Et avant lui, à son prédécesseur, Pierre Makowiack. Un personnage également. Ancien salarié dans l'édition, il eut l’idée pas si saugrenue de se reconvertir dans la piscine de campagne, par défi (personne ne croyait à son projet) et par amour du coin (sa femme y possédait une maison).

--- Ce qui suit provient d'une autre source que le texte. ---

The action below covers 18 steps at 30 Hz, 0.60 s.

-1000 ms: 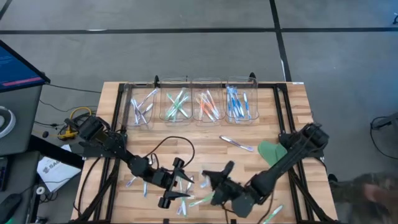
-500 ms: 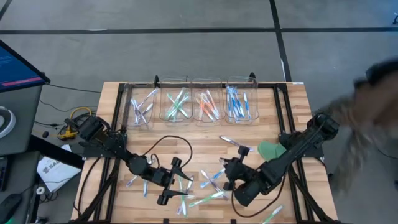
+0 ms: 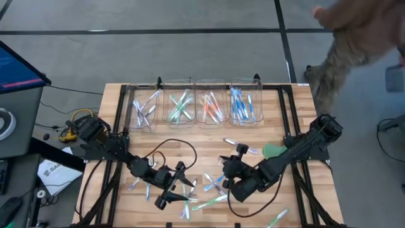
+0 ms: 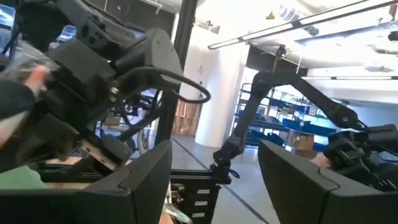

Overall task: Pick & Place Toothbrushes
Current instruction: Put the orange toothbrush into the middle right transparent bin

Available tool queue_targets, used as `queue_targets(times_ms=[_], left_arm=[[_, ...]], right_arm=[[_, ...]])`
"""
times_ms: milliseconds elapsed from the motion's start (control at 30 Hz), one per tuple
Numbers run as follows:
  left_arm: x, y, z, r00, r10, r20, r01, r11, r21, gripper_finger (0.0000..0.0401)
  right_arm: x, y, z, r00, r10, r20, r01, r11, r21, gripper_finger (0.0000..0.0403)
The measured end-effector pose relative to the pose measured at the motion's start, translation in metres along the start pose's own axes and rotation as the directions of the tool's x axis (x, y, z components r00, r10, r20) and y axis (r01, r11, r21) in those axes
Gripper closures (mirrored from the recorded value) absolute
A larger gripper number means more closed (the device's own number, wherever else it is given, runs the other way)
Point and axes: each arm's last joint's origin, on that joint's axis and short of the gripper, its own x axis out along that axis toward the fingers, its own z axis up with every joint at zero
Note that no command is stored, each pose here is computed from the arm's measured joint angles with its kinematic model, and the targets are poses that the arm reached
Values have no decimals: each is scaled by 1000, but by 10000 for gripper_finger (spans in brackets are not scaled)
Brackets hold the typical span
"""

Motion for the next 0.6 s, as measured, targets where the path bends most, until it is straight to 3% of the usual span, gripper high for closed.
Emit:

Du comptoir au bassin de nage

Luc Nadaud est pharmacien d'officine lorsqu’il fait connaissance de Pierre en 1993. Même dégaine bohème, esthète sans se la jouer, imbattable pour parler de la chimie de l’eau d’une voix posée, ce fils et petit fils de Creusois est venu s’installer dix ans plus tôt à Vallière avec femme et enfants, après une jeunesse en région parisienne et la direction de deux pharmacies.
Le parcours de Pierre, appelé "Mako", lui parle et son style lui plaît. En souriant, il se souvient «il nous a rendu visite pour un projet de piscine. A peine arrivé et sans même nous saluer, son regard a parcouru le terrain et il a déclaré : je la vois, magnifique, mais attention, ce sera une piscine chicos, pour des chicos, c'est mon créneau. Mais bon, financièrement, je ne sais pas si vous allez pouvoir suivre.» a-t-il ajouté avec un regard amusé. Deux mois après, il commençait à creuser. »
Au décès brutal de Pierre en 2004, Luc venait de vendre sa pharmacie «après dix ans d’officine, j’avais envie d’une nouvelle aventure professionnelle et j’aimais l’idée de reprendre le flambeau derrière Pierre». Il se défie d’apprendre ce nouveau métier. Passionné par l’eau, il valide son diplôme de Technicien des Métiers de la Piscine, apprend la pose de membrane armée, passe son habilitation électrique. Mak’Eau Piscines devient Eaux Loisirs.
Après la vie de comptoir à écouter les gens lui parler de leurs petits tracas quotidiens, le voilà désormais libre comme l’air du pays, à sillonner en utilitaire les routes vallonnées, à l’écoute de Parisiens qui investissent pour inciter les enfants à venir l’été mais aussi des habitants du crû qui aimeraient bien piquer une tête dès les premières chaleurs.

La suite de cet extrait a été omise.